1) selon l’ADEME1, les 12 à 13 millions de tonnes de déchets incinérés annuellement génèrent 4 millions de tonnes équivalent CO2 et les émissions évitées sont de l’ordre de 1,8 million de tonnes équivalent CO2

(dont 1,6 million de tonnes grâce à la production de chaleur et 0,2 million de tonnes grâce à la production d’électricité) ;

2) selon la FNADE2, les émissions de CO2 générées par l’incinération s’élèvent à 4,5 millions de tonnes équivalent CO2, tandis que les émissions évitées atteignent 4 millions de tonnes (dont 3,5 millions de tonnes pour la valorisation énergétique et 400.000 tonnes pour la valorisation des mâchefers).
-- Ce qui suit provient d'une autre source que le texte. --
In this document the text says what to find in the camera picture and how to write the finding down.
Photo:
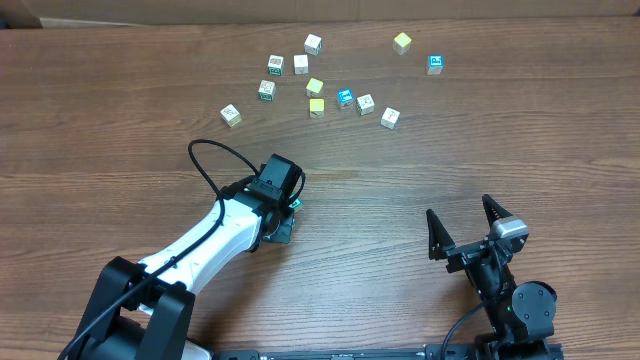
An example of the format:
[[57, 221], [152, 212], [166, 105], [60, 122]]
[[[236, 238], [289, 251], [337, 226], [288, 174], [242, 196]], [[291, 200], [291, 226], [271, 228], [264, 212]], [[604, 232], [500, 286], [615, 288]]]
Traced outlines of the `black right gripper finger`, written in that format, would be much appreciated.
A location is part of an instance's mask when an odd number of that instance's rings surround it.
[[426, 211], [426, 219], [429, 232], [429, 259], [446, 259], [447, 253], [456, 247], [455, 242], [432, 209]]
[[512, 217], [512, 214], [504, 209], [489, 194], [484, 194], [482, 196], [482, 205], [490, 227], [492, 227], [498, 220], [509, 219]]

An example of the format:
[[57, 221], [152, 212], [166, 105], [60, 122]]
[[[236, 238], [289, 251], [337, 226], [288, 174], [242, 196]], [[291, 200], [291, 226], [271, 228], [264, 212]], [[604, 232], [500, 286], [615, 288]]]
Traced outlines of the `green top wooden block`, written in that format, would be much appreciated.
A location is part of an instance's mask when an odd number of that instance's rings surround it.
[[299, 212], [302, 209], [302, 201], [300, 199], [296, 199], [292, 203], [292, 209], [294, 210], [295, 213]]

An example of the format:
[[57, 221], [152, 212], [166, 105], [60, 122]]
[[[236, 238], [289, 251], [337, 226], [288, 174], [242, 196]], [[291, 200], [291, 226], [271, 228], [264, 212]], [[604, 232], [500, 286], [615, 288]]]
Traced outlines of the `plain white wooden block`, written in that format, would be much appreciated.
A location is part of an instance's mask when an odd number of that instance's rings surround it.
[[359, 96], [356, 99], [356, 106], [360, 116], [370, 114], [375, 109], [375, 102], [370, 94]]

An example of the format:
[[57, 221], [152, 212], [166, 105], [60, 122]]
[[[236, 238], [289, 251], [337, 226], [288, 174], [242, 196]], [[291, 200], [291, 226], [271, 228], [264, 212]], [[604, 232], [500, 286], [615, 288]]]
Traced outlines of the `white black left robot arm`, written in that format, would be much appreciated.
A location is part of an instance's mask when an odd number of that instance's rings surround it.
[[218, 191], [210, 212], [171, 245], [101, 271], [63, 359], [211, 359], [189, 340], [196, 296], [234, 257], [286, 243], [304, 174], [263, 171]]

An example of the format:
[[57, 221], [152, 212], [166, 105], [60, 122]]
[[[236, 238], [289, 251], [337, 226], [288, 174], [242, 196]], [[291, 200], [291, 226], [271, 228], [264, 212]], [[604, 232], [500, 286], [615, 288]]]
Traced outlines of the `yellow S wooden block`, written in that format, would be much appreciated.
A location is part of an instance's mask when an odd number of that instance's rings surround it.
[[240, 112], [236, 109], [233, 104], [228, 104], [223, 109], [220, 110], [220, 114], [222, 119], [229, 127], [234, 127], [239, 124], [242, 120]]

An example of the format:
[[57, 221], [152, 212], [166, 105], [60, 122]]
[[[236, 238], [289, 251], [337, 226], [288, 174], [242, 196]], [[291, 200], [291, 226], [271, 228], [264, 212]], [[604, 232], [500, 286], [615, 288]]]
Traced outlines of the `yellow top wooden block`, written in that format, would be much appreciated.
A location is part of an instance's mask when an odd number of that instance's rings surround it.
[[309, 115], [311, 118], [322, 118], [325, 113], [325, 101], [322, 98], [309, 100]]

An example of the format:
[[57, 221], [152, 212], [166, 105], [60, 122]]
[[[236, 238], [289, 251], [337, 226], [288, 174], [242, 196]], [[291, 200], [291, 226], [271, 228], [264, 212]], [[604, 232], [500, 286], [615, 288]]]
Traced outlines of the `green framed wooden block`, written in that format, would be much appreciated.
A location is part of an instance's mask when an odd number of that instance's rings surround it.
[[273, 101], [276, 93], [276, 84], [272, 81], [262, 80], [259, 85], [259, 98], [265, 101]]

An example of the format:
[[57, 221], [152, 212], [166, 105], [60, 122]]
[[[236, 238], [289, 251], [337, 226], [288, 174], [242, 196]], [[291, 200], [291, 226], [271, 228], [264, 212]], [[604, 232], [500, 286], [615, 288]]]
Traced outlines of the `blue T wooden block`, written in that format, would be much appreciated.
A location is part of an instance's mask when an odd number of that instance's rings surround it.
[[381, 125], [389, 129], [394, 129], [399, 120], [399, 116], [399, 111], [387, 107], [381, 117]]

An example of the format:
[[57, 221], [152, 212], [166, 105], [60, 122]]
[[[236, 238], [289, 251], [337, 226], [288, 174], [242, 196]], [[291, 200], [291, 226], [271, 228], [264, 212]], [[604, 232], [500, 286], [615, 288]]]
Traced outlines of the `blue top wooden block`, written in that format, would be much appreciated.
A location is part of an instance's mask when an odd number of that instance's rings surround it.
[[346, 109], [353, 105], [354, 96], [350, 88], [341, 89], [336, 92], [336, 99], [338, 108], [340, 110]]

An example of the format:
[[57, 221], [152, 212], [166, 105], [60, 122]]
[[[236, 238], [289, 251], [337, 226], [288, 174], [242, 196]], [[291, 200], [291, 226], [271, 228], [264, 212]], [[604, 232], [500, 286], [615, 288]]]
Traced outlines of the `dark red wooden block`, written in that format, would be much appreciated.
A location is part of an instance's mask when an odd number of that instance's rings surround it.
[[306, 54], [295, 55], [293, 57], [294, 73], [296, 75], [303, 75], [309, 73], [309, 60]]

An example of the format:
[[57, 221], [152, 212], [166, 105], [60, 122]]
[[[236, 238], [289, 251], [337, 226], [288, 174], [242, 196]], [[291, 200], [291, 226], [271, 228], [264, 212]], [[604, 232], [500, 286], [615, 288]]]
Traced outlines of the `green B wooden block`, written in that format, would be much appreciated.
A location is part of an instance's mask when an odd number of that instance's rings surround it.
[[270, 75], [282, 76], [284, 67], [284, 58], [279, 55], [271, 55], [268, 60], [267, 70]]

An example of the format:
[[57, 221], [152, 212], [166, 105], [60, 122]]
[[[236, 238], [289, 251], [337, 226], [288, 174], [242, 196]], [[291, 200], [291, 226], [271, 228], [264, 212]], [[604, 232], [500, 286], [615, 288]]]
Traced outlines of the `far blue wooden block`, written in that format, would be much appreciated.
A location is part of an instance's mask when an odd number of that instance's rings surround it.
[[428, 75], [440, 75], [444, 69], [443, 56], [440, 54], [429, 55], [426, 69]]

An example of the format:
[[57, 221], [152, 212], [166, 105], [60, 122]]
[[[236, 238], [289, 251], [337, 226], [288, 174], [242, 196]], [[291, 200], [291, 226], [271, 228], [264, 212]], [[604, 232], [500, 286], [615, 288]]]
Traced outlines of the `teal J wooden block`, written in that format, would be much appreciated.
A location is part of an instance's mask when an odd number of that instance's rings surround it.
[[305, 52], [310, 55], [317, 56], [321, 49], [322, 38], [314, 34], [309, 34], [304, 42]]

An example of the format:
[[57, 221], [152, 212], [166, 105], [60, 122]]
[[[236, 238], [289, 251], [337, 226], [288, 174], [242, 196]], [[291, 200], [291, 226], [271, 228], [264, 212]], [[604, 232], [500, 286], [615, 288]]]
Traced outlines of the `far yellow wooden block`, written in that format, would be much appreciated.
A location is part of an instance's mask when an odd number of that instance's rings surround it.
[[398, 55], [403, 55], [410, 49], [411, 43], [411, 37], [401, 32], [393, 40], [393, 49]]

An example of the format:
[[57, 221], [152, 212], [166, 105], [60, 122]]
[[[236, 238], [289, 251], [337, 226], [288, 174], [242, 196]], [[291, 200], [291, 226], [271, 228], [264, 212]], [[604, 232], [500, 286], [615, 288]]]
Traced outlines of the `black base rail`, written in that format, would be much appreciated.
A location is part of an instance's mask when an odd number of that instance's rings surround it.
[[[428, 344], [422, 348], [382, 349], [382, 350], [333, 350], [333, 351], [297, 351], [263, 352], [257, 350], [229, 350], [215, 352], [215, 360], [437, 360], [442, 359], [441, 345]], [[526, 350], [523, 355], [515, 353], [492, 357], [479, 352], [471, 344], [448, 345], [444, 352], [446, 360], [480, 359], [564, 359], [560, 345], [551, 345], [545, 353], [544, 348]]]

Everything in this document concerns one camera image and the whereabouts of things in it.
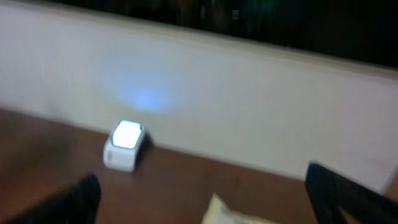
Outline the white blue snack bag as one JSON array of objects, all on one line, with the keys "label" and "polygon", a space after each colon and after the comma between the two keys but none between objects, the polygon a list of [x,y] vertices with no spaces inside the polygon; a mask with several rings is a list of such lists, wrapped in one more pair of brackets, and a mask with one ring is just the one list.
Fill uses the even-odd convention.
[{"label": "white blue snack bag", "polygon": [[277,224],[256,216],[245,215],[230,209],[224,201],[213,193],[201,224]]}]

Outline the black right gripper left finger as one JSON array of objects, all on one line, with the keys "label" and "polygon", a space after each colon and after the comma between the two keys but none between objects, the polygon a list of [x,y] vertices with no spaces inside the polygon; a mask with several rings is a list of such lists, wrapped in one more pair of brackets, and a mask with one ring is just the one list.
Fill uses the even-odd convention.
[{"label": "black right gripper left finger", "polygon": [[99,179],[90,173],[5,224],[94,224],[100,200]]}]

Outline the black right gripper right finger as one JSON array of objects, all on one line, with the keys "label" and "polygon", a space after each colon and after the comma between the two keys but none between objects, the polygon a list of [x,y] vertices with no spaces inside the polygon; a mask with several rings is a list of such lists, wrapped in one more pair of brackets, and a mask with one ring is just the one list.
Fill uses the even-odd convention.
[{"label": "black right gripper right finger", "polygon": [[318,223],[346,223],[342,210],[361,223],[397,223],[397,202],[320,164],[308,164],[305,188]]}]

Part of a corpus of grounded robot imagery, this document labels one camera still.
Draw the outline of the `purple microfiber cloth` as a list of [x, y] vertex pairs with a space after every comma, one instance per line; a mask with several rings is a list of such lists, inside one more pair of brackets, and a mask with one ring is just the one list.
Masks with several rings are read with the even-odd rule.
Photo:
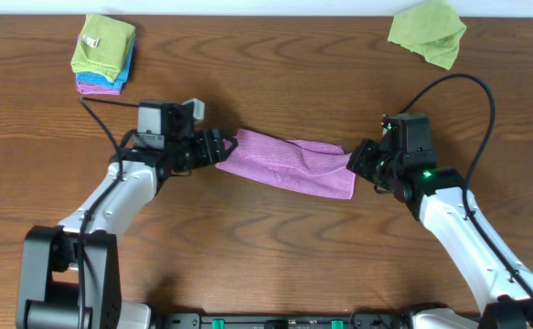
[[238, 146], [216, 167], [269, 186], [311, 196], [350, 199], [356, 175], [342, 147], [317, 141], [280, 140], [240, 129]]

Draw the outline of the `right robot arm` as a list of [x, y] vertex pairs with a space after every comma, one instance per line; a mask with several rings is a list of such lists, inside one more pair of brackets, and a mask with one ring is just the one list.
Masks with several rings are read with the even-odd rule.
[[413, 328], [533, 328], [533, 272], [489, 224], [452, 167], [433, 151], [418, 156], [366, 139], [347, 169], [405, 204], [447, 251], [479, 308], [478, 320], [435, 308], [410, 316]]

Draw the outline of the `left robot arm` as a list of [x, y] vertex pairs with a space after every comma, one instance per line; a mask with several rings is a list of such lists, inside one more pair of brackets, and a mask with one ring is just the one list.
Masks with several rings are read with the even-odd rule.
[[165, 180], [223, 162], [237, 145], [219, 129], [126, 133], [88, 199], [56, 226], [34, 226], [25, 236], [16, 327], [154, 327], [150, 306], [122, 297], [119, 241]]

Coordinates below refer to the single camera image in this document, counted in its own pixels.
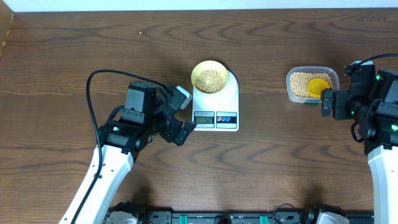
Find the wooden table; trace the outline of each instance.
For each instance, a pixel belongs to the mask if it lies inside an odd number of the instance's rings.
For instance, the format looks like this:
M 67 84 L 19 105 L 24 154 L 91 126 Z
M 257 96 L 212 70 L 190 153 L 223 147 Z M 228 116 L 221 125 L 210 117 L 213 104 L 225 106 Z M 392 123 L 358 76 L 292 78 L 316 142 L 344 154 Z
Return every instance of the wooden table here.
M 352 121 L 291 103 L 297 66 L 343 66 L 398 50 L 397 9 L 18 13 L 0 61 L 0 223 L 58 222 L 95 147 L 88 75 L 125 70 L 192 90 L 190 73 L 220 60 L 240 87 L 236 133 L 194 132 L 182 147 L 156 138 L 113 205 L 175 210 L 273 210 L 314 202 L 372 210 L 373 185 Z M 394 59 L 378 68 L 398 69 Z M 131 79 L 98 75 L 98 123 L 124 103 Z M 179 112 L 190 119 L 191 108 Z

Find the plastic container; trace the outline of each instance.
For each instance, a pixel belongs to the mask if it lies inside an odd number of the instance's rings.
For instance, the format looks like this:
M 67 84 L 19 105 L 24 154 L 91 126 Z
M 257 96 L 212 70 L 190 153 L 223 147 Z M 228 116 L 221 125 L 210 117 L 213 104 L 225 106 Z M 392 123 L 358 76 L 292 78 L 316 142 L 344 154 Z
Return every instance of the plastic container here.
M 326 73 L 331 78 L 331 82 L 333 84 L 333 89 L 334 90 L 340 89 L 340 83 L 338 82 L 338 76 L 337 76 L 336 72 L 331 68 L 316 67 L 316 66 L 295 67 L 295 68 L 291 69 L 291 71 L 286 76 L 287 95 L 289 96 L 289 99 L 291 100 L 291 102 L 294 102 L 294 103 L 320 103 L 321 102 L 321 99 L 319 99 L 319 98 L 301 97 L 301 96 L 296 96 L 293 93 L 292 87 L 290 86 L 290 76 L 295 72 Z
L’optimisation des émissions évitées grâce à l’incinération passe, selon l’ADEME, par l’amélioration des performances énergétiques, qui sont elles-mêmes dépendantes des débouchés existants pour l’énergie produite par l’UIOM (cf. infra). Précisément, votre rapporteur relève que l’arrêté du 15 décembre 2009 relatif à la programmation pluriannuelle des investissements de production de chaleur prévoit, pour la part renouvelable des déchets, des objectifs de développement de 470 kilotonnes équivalent pétrole au 31 décembre 2012 et de 900 kilotonnes équivalent pétrole au 31 décembre 2020. Le point de départ se situant à 400 kilotonnes en 2006, les seules pistes disponibles pour atteindre les objectifs sont, selon les conclusions du comité opérationnel n° 10 du Grenelle, le développement des réseaux de chaleur sur UIOM et le rapprochement des utilisateurs de chaleur de ces installations.

Ces éléments confortent votre mission d’information dans la conviction que l’incinération doit, en tant qu’outil de valorisation énergétique, être considérée comme une véritable opportunité de développer les énergies renouvelables et d’atteindre les objectifs assignés à notre pays consécutivement à l’adoption du Paquet « Energie-Climat ».